Showcasing the effectiveness of CDM implementation, Dato’ IR Ahmad highlighted that the UK where the method originated from and Singapore where it was adopted in the late 90’s have seen tremendous improvements in their safety records and overall cost efficiencies in time.
“Both countries show decreasing rate of construction site accidents since mandating CDM,” he said.
DOSH is in the midst of making OSCHIM mandatory by amending the Occupational Safety and Health Act (OSHA) 1994 to include it. This motion is expected to be tabled in parliament on October 2018.
In preparation for this, CIDB is currently carrying out nationwide road shows to educated and engage with the industry about OSHCIM before its actual introduction.
Harsher punishments or better prevention?
While having better safety regulations and mandated better operation practices will definitely help make our construction zones a safer place, it will not necessarily mean that players will end up adhering to the new procedures and regulations as often times it is more cost and time effective not to.
And the incentives to follow rules seem to be low as CIDB’s commissioned study cited that many players do not see the severity of fatal accidents as the level of penalty upon conviction is low.
When asked if the industry might see harsher punishments to deter this, Baru said, “Harsher punishment is one of the mechanisms of enforcement. However, as the saying goes, prevention is better than cure, and CIDB is actively investing in awareness and educating construction players to adopt its safety and quality assessments.
“These are the Safety and Health Assessment System in Construction, and (SHASSIC) Quality Assessment System in Construction (QLASSIC).”
According to Baru, the SHASSIC system will assess and evaluate the safety and health performance of a contractor in construction projects while the QLASSIC will measure and evaluate the quality of workmanship of a worker based on the relevant approved standard – Construction Industry Standard – CIS 7:2006.

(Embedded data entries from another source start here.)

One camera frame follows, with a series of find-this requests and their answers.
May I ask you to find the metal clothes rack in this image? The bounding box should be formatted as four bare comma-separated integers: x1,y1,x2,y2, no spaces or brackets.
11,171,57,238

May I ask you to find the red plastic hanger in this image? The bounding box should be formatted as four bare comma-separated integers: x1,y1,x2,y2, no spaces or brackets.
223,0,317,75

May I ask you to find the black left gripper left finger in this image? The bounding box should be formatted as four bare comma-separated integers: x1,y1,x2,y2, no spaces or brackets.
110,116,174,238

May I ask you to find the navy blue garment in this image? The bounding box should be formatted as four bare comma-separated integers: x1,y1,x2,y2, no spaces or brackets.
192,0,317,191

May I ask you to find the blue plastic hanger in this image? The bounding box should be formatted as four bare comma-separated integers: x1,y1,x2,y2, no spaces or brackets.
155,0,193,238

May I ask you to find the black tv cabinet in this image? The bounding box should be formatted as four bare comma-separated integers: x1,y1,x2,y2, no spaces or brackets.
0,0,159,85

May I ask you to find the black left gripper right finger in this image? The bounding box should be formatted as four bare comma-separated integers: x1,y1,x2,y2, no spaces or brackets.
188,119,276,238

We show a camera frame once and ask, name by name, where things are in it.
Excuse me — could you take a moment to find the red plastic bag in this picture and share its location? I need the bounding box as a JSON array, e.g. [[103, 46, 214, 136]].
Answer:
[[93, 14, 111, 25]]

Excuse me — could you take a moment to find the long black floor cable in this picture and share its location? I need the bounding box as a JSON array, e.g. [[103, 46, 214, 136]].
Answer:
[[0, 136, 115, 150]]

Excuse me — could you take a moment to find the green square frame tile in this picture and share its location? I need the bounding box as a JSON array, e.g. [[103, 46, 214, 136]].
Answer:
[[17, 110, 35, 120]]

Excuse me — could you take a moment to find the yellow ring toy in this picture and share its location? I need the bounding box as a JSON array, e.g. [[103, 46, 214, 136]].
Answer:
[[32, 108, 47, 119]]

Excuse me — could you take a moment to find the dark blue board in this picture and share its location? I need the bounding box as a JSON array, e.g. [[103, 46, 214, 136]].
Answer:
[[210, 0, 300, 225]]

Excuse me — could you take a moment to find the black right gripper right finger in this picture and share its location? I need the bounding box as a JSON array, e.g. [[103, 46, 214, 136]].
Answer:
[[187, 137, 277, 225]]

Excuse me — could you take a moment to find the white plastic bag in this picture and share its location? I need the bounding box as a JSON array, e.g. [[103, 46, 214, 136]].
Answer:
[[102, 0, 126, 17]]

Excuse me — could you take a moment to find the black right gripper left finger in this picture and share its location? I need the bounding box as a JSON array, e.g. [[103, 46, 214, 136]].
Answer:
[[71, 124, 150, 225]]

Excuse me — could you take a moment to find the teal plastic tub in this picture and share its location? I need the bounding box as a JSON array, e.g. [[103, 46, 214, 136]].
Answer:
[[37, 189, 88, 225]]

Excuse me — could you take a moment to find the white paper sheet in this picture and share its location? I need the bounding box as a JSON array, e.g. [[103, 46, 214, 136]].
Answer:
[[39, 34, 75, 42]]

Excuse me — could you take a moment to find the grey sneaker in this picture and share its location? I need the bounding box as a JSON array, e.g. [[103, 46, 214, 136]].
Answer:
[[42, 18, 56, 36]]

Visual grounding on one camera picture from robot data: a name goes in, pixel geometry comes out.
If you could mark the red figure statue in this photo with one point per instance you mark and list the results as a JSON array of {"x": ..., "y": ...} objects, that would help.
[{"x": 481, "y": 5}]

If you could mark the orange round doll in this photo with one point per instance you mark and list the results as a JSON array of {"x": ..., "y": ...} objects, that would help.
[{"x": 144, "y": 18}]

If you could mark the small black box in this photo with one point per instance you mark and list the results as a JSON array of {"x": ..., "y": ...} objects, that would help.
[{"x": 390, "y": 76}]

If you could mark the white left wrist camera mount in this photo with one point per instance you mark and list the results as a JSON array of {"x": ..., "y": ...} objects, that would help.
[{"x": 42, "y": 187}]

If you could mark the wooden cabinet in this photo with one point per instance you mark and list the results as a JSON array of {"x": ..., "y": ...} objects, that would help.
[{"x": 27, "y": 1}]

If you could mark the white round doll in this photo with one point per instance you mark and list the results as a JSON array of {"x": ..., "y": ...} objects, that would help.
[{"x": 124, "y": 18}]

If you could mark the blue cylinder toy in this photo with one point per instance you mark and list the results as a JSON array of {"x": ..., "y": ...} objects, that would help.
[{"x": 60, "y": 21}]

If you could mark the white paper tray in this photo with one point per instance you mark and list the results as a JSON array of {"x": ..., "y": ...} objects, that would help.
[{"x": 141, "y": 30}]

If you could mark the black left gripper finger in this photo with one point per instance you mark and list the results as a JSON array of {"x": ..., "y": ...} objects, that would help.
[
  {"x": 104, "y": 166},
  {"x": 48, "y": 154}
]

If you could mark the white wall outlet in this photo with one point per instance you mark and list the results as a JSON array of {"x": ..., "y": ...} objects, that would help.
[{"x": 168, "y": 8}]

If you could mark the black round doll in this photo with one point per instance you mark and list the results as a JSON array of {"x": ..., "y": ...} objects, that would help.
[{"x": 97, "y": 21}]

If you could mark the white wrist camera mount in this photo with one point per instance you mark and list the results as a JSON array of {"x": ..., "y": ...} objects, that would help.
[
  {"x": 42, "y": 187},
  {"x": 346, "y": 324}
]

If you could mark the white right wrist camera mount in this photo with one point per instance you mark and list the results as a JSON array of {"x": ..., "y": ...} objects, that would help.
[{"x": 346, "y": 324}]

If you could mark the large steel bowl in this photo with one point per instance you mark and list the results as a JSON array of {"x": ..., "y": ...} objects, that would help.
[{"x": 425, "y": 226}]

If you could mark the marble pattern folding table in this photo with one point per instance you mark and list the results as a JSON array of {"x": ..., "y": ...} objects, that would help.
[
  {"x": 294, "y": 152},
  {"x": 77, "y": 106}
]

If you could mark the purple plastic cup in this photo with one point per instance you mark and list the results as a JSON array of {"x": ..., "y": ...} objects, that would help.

Rather than punishing players for not adhering to rules, Baru explains that the two systems would work better in ensuring rules are met as they would become a quality rating which will be a prerequisite for permit issuance to stimulate demand for quality rated buildings.
“Hence, QLASSIC will improve the quality standards in the construction industry as this system assesses contractor workmanship and broader quality assurance for construction of buildings.
“Also, we reckon that QLASSIC assessments also should be expanded to cover Structural and Mechanical & Electrical (M&E) works as this will lead to improvements in the quality of contractors and the overall construction work,” he said.
Although it is a monumental task to address every single challenge, Baru Bian said the ministry has put in place a solid work plan to ensure our home ground construction industry is developed and sustainable.
The ministry through its three agencies — namely Public Works Departments (PWD), Construction Industry Development Board (CIDB), Malaysia Highway Authority (MHA) and 3 Professional Boards (Board of Architects, Board of Engineers, Board of Quantity Surveying) — are commited in propelling the initiatives and mechanisms under the Construction Industry Transformation Programmes.